If we start with Wisdom; this is generally the ability to view the world clearly, putting aside our biases, judgements, perceptions and prejudices and trying to see the world as it is, not clouded by what we think it should be, or what we’d like to see. In the case of materialism wisdom can be used to help us decide if we have enough, or if we’ve fallen into the trap of wanting more and more. Wisdom can also help us understand if the way we view money and wealth is having a negative impact on our goals, connections, and wellbeing, or if we have a healthy relationship with it. This can be done through meditation and reflection, and if we’re open and honest with ourselves we’re all probably capable of finding out if we’re on the treadmill or not, whether we sacrifice our integrity or not, and whether we are grateful of not for what we do have.
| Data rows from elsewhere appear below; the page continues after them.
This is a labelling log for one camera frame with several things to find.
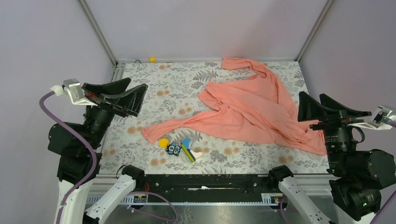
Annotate green purple flat block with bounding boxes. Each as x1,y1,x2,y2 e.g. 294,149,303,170
181,144,196,162

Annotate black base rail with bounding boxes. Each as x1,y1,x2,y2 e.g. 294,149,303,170
132,171,293,198

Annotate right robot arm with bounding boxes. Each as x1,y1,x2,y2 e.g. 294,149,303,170
297,91,396,223

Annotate black owl toy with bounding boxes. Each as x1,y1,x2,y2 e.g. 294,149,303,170
166,143,181,156

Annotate white slotted cable duct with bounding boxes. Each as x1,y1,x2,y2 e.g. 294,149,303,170
119,193,283,206

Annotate blue triangular block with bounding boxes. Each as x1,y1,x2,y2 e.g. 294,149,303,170
181,138,191,149

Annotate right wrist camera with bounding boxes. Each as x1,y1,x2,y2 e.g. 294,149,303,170
351,105,396,130

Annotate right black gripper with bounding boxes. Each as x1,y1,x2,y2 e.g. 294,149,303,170
297,89,370,173

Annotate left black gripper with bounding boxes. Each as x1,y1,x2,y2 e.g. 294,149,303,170
85,76,149,147

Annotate salmon pink jacket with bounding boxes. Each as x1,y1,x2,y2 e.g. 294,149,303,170
142,58,326,155

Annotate floral patterned mat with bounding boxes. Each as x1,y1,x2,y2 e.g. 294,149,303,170
100,59,328,174

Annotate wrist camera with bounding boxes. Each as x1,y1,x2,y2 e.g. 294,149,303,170
351,105,396,130
63,78,91,105

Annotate white arch block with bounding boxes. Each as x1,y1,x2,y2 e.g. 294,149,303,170
190,151,203,162

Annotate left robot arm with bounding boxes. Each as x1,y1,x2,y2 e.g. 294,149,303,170
39,78,148,224

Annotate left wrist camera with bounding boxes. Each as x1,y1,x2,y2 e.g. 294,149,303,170
63,78,91,105

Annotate yellow round disc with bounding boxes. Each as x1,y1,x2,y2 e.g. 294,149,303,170
158,138,169,148

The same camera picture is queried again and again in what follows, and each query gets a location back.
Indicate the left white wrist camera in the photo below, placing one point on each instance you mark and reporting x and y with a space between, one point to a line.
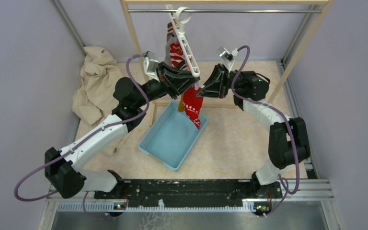
150 63

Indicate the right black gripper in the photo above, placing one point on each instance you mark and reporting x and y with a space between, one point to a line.
217 85

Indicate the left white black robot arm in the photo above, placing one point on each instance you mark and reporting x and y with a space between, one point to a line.
65 167

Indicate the red Santa Christmas sock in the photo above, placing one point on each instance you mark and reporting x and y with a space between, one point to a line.
193 105

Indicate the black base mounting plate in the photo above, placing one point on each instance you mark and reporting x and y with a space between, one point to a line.
190 193

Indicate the grey striped-cuff sock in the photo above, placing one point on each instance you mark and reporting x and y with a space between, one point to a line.
170 31

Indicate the red white striped sock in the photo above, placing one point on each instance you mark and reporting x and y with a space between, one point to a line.
177 56

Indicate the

Temperance is our ability to moderate our behaviour, it’s the discipline to say no when we don’t need an extra donut, to choose salad over pizza, decide not to have another beer tonight, and generally prevent over indulgence, laziness, sloth and behaviours that are attractive and alluring but can be counterproductive or even destructive. It’s not too hard to see how this one fits in with materialism – basically we don’t want to be greedy and fill our lives with stuff because we find it attractive at that time, despite it having a negative impact on our lives and our bank balance. Instead we can cultivate a healthy discipline for moderation. There’s no harm in treating ourselves every now and then, or doing things we enjoy, but we’ll all have a line at which we cross into over-indulgence – it’s all about balance.
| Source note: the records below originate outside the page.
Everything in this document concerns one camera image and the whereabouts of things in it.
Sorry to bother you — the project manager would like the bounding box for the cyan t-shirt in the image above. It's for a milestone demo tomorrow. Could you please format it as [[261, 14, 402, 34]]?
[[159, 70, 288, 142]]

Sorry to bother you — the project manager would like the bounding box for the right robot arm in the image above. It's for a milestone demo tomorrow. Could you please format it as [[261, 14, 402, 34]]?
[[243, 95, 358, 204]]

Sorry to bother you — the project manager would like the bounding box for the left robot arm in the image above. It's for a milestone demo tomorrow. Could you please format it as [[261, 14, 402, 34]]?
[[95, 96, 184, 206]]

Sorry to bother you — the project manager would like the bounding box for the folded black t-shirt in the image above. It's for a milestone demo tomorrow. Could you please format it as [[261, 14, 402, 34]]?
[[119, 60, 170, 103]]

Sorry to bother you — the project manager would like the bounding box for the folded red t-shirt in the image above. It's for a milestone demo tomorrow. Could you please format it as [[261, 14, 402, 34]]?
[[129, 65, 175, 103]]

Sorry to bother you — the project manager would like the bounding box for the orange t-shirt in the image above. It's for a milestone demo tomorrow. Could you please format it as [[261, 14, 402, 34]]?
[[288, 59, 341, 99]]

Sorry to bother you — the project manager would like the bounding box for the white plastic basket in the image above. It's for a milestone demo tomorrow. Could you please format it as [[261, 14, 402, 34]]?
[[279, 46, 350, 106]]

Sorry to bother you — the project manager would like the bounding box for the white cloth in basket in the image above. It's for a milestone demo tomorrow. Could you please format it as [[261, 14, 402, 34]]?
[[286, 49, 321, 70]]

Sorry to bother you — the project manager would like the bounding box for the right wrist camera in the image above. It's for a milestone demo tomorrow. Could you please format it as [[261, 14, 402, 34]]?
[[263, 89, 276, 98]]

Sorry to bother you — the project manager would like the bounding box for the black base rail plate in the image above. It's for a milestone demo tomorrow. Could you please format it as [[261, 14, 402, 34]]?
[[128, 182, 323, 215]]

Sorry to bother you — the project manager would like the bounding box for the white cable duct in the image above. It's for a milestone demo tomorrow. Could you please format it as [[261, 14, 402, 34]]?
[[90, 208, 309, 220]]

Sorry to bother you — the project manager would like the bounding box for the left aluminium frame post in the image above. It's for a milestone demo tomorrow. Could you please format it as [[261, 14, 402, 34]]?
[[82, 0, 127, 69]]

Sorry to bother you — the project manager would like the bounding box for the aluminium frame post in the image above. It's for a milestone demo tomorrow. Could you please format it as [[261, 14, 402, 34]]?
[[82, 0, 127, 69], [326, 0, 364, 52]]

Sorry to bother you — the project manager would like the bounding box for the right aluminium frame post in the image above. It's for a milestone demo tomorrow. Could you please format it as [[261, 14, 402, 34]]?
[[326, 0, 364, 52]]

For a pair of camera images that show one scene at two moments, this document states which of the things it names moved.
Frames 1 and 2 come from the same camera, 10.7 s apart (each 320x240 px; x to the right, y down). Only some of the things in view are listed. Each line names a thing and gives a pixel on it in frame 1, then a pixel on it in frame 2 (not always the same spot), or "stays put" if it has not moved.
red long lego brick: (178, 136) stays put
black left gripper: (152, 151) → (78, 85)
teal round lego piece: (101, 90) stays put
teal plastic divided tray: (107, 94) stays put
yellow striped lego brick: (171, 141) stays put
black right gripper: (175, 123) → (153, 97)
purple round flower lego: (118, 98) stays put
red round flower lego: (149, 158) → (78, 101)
Justice, as a Stoic virtue, is the ability to act in a way that’s beneficial to the group, and to society at large. It is the ability to act this way despite external pressure not to. If we think back to the example of the doctor who was motivated by money – they chose the pull of money over the choice to act for the common good, and in doing so harmed the people around them. In the context of materialism; when we feel the draw of money, wealth and stuff pulling us in a direction that can potentially have a negative impact on other people – this is where the neutrality of money begins to slip away into negativity.

Finally we have courage – the ability to do the right thing and act in alignment with our values despite pressures not to. In the context of materialism this is closely bound to the explanation for Justice. Money famously has the ability to cause people to disregard their own integrity, values and beliefs. Money’s promise of wealth and lifestyle changes is a difficult thing to resist when the sum is huge – however once you’re sold your values they’re very difficult to get back.

To end I’ll leave you with the words of Socrates; “we should eat to live, not live to eat”

Ultimately we should aim at materialism only so far as it covers our needs for comfortable living. wealth in excess of this is OK if it remains neutral, in that it doesn’t harm anyone and doesn’t require us to sacrifice our own values or wellbeing.